In particular, I'm curious about games where you fix something smaller than the whole setting. I'm about to start an YKTTW about games where the player's actions visibly heal the world, and I'd like to know what other games give that warm fuzzy feeling.

  • X Com: If the game just had fighting aliens and researching better guns, it'd be unremarkable. You start with a radar system that detects UF Os by dumb luck, and horribly underpowered weapons that make your soldiers fall like leaves. But when you do win, you dismantle the alien ships and have your engineers fashion armor out of them. You take the aliens' guns and have your scientists learn how to use them, then use that knowledge to create cannons for your ships. You tap into the aliens' communications, copy their combat robots, turn their psychic powers against them, and use their power crystals for antigravity suits. The game builds a narrative by its mechanics alone. (Rookies still die in droves, but that's what they do.)
  • Superhero League of Hoboken. Your gang of idiots with useless superpowers start with slingshots and cyanide-dipped gloves. Graduating to laser guns and saving the day feels much sweeter than it would in an ordinary game.
  • Harvest Moon. Most (all?) games are about taking over a decrepit farm and making a fortune.
  • Suikoden. At least the first two games feature founding a resistance base and turning into a bustling little place. There's some warfare as well.
  • Outpost Two. You begin with a small band of panicked refugees. Technology, population and other factors that persist across mission create a really good sense of turning them into hardy survivors who thrive despite the crisis. (They're sill in panicked flight, though - Grey Goo does that.)

edited 21st Dec '10 7:29:55 AM by Kizor

Cliche Since: Dec, 1969
#2: Dec 21st 2010 at 7:28:06 AM

SimCity is almost entirely creation. The only destruction aspect is totally optional and contrary to how the game is meant to be played (which of course doesn't stop everyone from abusing it every now and then).
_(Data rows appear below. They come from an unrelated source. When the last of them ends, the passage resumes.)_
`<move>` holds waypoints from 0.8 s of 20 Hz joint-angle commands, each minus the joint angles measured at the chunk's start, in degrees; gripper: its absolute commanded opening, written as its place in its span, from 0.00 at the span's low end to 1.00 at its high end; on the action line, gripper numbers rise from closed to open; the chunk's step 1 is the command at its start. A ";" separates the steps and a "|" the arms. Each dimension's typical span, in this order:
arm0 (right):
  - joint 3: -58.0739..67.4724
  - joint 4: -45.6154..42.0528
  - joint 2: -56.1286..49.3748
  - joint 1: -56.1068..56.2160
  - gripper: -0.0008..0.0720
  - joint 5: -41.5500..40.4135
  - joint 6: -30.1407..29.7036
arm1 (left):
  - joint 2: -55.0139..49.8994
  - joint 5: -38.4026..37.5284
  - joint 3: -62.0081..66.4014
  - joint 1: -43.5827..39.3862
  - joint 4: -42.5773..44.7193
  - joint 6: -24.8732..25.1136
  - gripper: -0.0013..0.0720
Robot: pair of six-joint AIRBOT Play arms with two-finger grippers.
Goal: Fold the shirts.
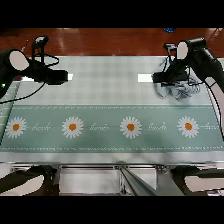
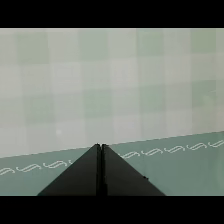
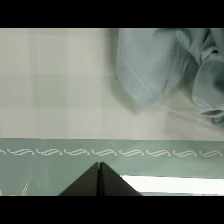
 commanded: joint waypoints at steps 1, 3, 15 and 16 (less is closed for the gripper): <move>-0.02 0.02 -0.04 0.04 0.05 0.02 0.00 | -0.04 0.02 -0.02 0.04 0.02 0.00 0.04; -0.02 0.02 -0.04 0.04 0.05 0.00 0.00 | -0.04 0.02 -0.02 0.04 0.02 0.00 0.04; -0.02 0.02 -0.04 0.04 0.05 -1.62 0.00 | -0.07 0.42 -0.02 0.04 0.02 0.00 0.04; -0.02 -0.46 -0.04 0.02 0.05 -4.46 -0.39 | -0.07 1.75 -0.02 0.04 0.04 0.00 0.04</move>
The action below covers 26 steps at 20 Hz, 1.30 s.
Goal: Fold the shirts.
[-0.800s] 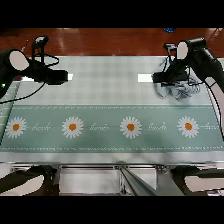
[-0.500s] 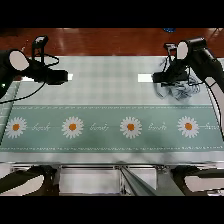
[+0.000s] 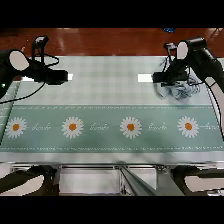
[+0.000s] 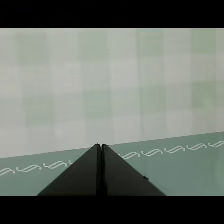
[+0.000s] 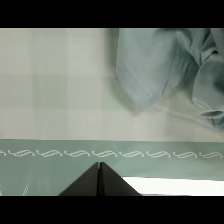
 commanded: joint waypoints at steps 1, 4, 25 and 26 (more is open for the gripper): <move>-0.02 -1.99 -0.04 0.02 0.05 -6.58 -0.52 | -0.02 3.76 -0.02 0.04 0.04 0.00 0.04; -0.02 -10.88 -0.09 -0.02 0.21 -18.88 -0.55 | -0.59 9.84 -0.02 0.04 0.04 0.00 0.11; 0.17 16.68 -16.63 -22.53 0.05 -16.33 -12.28 | -6.12 6.56 5.29 1.36 0.04 1.44 0.71; 0.63 18.51 -15.43 -21.57 0.05 -14.29 -15.28 | -5.22 2.64 7.28 2.21 0.04 2.01 0.71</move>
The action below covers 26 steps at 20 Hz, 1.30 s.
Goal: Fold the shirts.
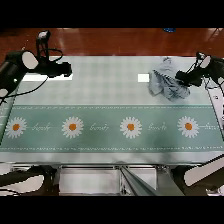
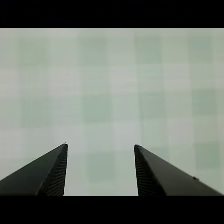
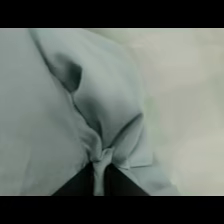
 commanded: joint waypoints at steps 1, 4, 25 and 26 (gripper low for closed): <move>1.01 7.89 2.21 2.84 0.05 7.13 -10.16 | 2.64 -12.37 5.22 2.36 0.02 1.99 0.71; 4.63 8.85 11.34 5.35 0.05 4.72 -10.51 | 10.67 -20.94 2.45 4.24 0.02 2.29 0.71; 9.14 13.44 38.18 40.37 0.05 5.42 -12.57 | 50.47 -6.62 -35.76 4.11 -8.63 -4.02 0.71; 4.94 14.82 36.83 42.58 0.05 3.34 -12.41 | 50.49 -6.62 -35.76 4.11 -8.61 -4.04 0.71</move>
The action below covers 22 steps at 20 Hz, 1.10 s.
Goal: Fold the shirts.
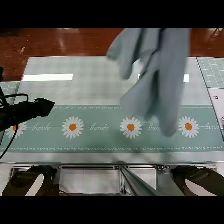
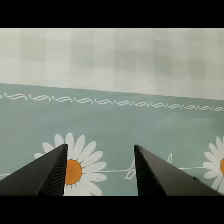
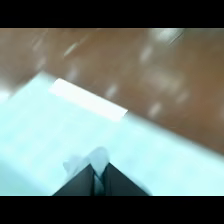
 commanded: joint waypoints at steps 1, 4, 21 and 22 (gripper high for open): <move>-14.05 3.54 -3.69 9.35 0.05 -4.61 1.62 | 0.20 1.22 -0.31 0.02 -0.61 -0.17 0.71; -22.51 9.38 -12.04 14.67 0.05 -12.35 3.72 | 0.20 1.20 -0.33 0.02 -0.63 -1.22 0.71; -51.76 2.56 8.20 -34.36 0.57 -3.65 9.84 | -11.54 -6.73 -13.22 21.66 -25.62 10.32 0.71; -58.16 5.51 10.88 -35.47 0.57 -5.27 8.09 | -15.34 -8.04 -15.10 20.92 -31.19 13.75 0.71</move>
edited 21st Dec '10 7:28:27 AM by Cliche

GameChainsaw The Shadows Devour You. from sunshine and rainbows! Since: Oct, 2010
The Shadows Devour You.
#3: Dec 22nd 2010 at 12:47:13 PM

Odd example, but when you're not rampaging around burning towns, Total War can be quite satisfying in this respect. There's nothing quite like getting powerful and rich enough in Medieval II Total War and then setting the tax rates to low, having your family members focus on management, focussing on building, and playing benevolent dictator for a number of turns.

(You still need to be quite brutal in the early phases however.)

edited 22nd Dec '10 12:48:08 PM by GameChainsaw

The term "Great Man" is disturbingly interchangeable with "mass murderer" in history books.
Kizor Since: Jan, 2001
#4: Jan 4th 2011 at 3:41:12 AM

[up] I get that. The series has plenty of what I and a friend call pointless, essential detail. A prosperous region has a number of tiny visual cues, like its roads becoming bustling and well-built. If you're playing Rome, you can smile in the knowledge that your virtual people will be using them through the virtual Middle Ages to the virtual Renaissance.


I remembered another game: I love the atmosphere of the Civ IV mod Fall From Heaven mod Age Of Ice.

Civ IV and Fall lack a feel of accomplishment: the world is ripe for the taking, reaching out and grasping it is to be expected. Meanwhile Age Of Ice is merciless: the player commands a band of survivors in a supernatural ice age. They're constantly bombarded by barbarians, ice giants, and dead people reanimated by the malign frost. Their early units are dressed in crude animal skins, and their technology and buildings begin from a level below the normal game's start. Most of the map is uninhabitable, and a single source of gems (an ordinary, abundant resource in the normal game) is rare enough to be under fierce guard. The tech tree is a remnant of what it used to be, and while Fall had summoning ent armies and setting deserts on fire, the most magically powerful unit in Age Of Ice can cast fireball.

It is so very satisfying when your armies assemble, wearing their uniforms and with their forged swords and tamed mammoths, and march out to bring spring into the world.